Prompt:
Go through the data underneath and copy every line exactly.

Given data:
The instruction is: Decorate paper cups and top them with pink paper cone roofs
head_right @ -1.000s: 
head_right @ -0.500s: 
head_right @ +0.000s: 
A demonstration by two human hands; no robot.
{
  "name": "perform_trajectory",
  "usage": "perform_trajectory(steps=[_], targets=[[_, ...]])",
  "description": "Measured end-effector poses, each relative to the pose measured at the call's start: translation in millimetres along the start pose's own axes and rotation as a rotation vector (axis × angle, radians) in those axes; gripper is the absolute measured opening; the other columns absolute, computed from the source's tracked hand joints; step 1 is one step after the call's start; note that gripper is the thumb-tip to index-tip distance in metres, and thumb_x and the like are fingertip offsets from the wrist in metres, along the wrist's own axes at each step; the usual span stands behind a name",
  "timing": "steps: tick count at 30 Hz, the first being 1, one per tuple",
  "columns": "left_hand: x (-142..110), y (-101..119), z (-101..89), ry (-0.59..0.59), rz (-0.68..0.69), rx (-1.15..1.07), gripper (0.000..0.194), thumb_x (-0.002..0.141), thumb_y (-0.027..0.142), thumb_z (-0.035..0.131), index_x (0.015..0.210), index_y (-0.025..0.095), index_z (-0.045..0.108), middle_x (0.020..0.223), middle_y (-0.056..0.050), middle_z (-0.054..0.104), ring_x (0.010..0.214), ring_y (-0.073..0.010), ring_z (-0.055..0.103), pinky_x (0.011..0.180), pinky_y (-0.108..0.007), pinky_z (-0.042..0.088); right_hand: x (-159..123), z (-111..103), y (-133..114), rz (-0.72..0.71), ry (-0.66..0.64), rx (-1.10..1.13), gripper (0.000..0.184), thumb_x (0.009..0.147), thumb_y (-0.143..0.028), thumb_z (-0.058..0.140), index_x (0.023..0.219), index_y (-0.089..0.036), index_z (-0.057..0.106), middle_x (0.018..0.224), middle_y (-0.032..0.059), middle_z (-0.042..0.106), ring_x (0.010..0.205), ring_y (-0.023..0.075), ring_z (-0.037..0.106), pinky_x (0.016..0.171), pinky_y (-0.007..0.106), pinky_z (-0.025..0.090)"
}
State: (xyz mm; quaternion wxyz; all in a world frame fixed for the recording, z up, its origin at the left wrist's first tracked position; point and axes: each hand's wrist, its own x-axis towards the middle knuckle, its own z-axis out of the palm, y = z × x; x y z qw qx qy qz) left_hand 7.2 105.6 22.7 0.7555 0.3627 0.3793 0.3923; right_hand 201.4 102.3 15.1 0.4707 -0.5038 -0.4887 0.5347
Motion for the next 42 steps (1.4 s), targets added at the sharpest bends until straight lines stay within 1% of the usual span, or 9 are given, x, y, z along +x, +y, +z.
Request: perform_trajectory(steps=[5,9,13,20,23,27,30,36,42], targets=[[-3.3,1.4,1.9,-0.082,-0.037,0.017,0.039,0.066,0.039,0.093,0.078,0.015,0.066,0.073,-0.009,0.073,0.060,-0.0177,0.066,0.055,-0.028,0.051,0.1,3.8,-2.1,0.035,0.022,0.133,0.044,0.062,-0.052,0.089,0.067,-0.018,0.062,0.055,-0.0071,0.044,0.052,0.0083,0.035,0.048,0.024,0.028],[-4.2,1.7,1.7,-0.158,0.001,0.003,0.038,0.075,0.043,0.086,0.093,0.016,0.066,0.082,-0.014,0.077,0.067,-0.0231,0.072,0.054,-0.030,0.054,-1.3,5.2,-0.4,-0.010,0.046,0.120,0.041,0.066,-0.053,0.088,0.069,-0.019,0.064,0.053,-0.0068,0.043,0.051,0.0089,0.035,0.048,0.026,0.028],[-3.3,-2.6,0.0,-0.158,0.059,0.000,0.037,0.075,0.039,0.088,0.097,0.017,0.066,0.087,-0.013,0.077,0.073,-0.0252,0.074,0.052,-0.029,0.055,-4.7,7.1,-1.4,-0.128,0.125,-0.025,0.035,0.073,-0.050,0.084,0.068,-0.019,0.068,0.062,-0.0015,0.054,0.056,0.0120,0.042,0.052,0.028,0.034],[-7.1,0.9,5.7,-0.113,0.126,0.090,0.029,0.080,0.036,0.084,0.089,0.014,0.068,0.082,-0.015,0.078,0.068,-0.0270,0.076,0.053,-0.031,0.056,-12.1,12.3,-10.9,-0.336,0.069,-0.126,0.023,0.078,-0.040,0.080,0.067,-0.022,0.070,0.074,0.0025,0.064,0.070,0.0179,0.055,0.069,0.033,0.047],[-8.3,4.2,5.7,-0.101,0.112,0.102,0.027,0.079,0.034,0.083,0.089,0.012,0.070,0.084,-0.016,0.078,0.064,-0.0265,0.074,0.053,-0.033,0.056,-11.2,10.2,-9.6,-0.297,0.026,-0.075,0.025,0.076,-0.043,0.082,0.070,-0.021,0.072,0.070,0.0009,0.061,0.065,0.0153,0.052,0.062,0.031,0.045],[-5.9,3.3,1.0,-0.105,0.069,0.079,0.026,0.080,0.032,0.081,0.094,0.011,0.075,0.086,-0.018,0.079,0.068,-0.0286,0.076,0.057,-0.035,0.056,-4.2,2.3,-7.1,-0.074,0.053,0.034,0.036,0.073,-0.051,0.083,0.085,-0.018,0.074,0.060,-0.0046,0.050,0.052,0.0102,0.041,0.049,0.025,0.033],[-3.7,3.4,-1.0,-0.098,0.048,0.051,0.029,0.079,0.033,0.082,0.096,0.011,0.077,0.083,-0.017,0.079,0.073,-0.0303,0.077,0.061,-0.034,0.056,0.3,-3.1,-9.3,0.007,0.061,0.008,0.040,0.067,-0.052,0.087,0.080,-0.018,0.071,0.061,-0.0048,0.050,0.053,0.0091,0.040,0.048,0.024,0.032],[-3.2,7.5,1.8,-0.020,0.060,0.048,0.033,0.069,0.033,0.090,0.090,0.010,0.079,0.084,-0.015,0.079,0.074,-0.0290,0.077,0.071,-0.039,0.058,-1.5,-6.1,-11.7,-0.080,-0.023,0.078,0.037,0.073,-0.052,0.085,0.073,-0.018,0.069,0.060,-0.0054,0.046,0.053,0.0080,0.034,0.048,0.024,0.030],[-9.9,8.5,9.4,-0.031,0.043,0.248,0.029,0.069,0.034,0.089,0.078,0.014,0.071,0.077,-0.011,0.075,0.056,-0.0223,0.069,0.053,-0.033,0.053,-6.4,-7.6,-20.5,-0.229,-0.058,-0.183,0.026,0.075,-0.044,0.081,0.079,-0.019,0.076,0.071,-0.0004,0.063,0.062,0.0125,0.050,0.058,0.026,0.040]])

Output of the task:
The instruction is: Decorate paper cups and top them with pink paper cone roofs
head_right @ -1.000s: 
head_right @ -0.500s: 
head_right @ +0.000s: 
A demonstration by two human hands; no robot.
{
  "name": "perform_trajectory",
  "usage": "perform_trajectory(steps=[_], targets=[[_, ...]])",
  "description": "Measured end-effector poses, each relative to the pose measured at the call's start: translation in millimetres along the start pose's own axes and rotation as a rotation vector (axis × angle, radians) in those axes; gripper is the absolute measured opening; the other columns absolute, computed from the source's tracked hand joints; step 1 is one step after the call's start; note that gripper is the thumb-tip to index-tip distance in metres, and thumb_x and the like are fingertip offsets from the wrist in metres, along the wrist's own axes at each step; the usual span stands behind a name",
  "timing": "steps: tick count at 30 Hz, the first being 1, one per tuple",
  "columns": "left_hand: x (-142..110), y (-101..119), z (-101..89), ry (-0.59..0.59), rz (-0.68..0.69), rx (-1.15..1.07), gripper (0.000..0.194), thumb_x (-0.002..0.141), thumb_y (-0.027..0.142), thumb_z (-0.035..0.131), index_x (0.015..0.210), index_y (-0.025..0.095), index_z (-0.045..0.108), middle_x (0.020..0.223), middle_y (-0.056..0.050), middle_z (-0.054..0.104), ring_x (0.010..0.214), ring_y (-0.073..0.010), ring_z (-0.055..0.103), pinky_x (0.011..0.180), pinky_y (-0.108..0.007), pinky_z (-0.042..0.088); right_hand: x (-159..123), z (-111..103), y (-133..114), rz (-0.72..0.71), ry (-0.66..0.64), rx (-1.10..1.13), gripper (0.000..0.184), thumb_x (0.009..0.147), thumb_y (-0.143..0.028), thumb_z (-0.058..0.140), index_x (0.023..0.219), index_y (-0.089..0.036), index_z (-0.057..0.106), middle_x (0.018..0.224), middle_y (-0.032..0.059), middle_z (-0.042..0.106), ring_x (0.010..0.205), ring_y (-0.023..0.075), ring_z (-0.037..0.106), pinky_x (0.016..0.171), pinky_y (-0.007..0.106), pinky_z (-0.025..0.090)"
}
State: (xyz mm; quaternion wxyz; all in a world frame fixed for the recording, z up, its origin at the left wrist's first tracked position; point and axes: each hand's wrist, its own x-axis towards the middle knuckle, its own z-axis out of the palm, y = z × x; x y z qw qx qy qz) left_hand 7.2 105.6 22.7 0.7555 0.3627 0.3793 0.3923; right_hand 201.4 102.3 15.1 0.4707 -0.5038 -0.4887 0.5347
Motion for the next 42 steps (1.4 s), targets added at the sharpest bends until straight lines stay within 1% of the usual span, or 9 are given, x, y, z along +x, +y, +z.
Request: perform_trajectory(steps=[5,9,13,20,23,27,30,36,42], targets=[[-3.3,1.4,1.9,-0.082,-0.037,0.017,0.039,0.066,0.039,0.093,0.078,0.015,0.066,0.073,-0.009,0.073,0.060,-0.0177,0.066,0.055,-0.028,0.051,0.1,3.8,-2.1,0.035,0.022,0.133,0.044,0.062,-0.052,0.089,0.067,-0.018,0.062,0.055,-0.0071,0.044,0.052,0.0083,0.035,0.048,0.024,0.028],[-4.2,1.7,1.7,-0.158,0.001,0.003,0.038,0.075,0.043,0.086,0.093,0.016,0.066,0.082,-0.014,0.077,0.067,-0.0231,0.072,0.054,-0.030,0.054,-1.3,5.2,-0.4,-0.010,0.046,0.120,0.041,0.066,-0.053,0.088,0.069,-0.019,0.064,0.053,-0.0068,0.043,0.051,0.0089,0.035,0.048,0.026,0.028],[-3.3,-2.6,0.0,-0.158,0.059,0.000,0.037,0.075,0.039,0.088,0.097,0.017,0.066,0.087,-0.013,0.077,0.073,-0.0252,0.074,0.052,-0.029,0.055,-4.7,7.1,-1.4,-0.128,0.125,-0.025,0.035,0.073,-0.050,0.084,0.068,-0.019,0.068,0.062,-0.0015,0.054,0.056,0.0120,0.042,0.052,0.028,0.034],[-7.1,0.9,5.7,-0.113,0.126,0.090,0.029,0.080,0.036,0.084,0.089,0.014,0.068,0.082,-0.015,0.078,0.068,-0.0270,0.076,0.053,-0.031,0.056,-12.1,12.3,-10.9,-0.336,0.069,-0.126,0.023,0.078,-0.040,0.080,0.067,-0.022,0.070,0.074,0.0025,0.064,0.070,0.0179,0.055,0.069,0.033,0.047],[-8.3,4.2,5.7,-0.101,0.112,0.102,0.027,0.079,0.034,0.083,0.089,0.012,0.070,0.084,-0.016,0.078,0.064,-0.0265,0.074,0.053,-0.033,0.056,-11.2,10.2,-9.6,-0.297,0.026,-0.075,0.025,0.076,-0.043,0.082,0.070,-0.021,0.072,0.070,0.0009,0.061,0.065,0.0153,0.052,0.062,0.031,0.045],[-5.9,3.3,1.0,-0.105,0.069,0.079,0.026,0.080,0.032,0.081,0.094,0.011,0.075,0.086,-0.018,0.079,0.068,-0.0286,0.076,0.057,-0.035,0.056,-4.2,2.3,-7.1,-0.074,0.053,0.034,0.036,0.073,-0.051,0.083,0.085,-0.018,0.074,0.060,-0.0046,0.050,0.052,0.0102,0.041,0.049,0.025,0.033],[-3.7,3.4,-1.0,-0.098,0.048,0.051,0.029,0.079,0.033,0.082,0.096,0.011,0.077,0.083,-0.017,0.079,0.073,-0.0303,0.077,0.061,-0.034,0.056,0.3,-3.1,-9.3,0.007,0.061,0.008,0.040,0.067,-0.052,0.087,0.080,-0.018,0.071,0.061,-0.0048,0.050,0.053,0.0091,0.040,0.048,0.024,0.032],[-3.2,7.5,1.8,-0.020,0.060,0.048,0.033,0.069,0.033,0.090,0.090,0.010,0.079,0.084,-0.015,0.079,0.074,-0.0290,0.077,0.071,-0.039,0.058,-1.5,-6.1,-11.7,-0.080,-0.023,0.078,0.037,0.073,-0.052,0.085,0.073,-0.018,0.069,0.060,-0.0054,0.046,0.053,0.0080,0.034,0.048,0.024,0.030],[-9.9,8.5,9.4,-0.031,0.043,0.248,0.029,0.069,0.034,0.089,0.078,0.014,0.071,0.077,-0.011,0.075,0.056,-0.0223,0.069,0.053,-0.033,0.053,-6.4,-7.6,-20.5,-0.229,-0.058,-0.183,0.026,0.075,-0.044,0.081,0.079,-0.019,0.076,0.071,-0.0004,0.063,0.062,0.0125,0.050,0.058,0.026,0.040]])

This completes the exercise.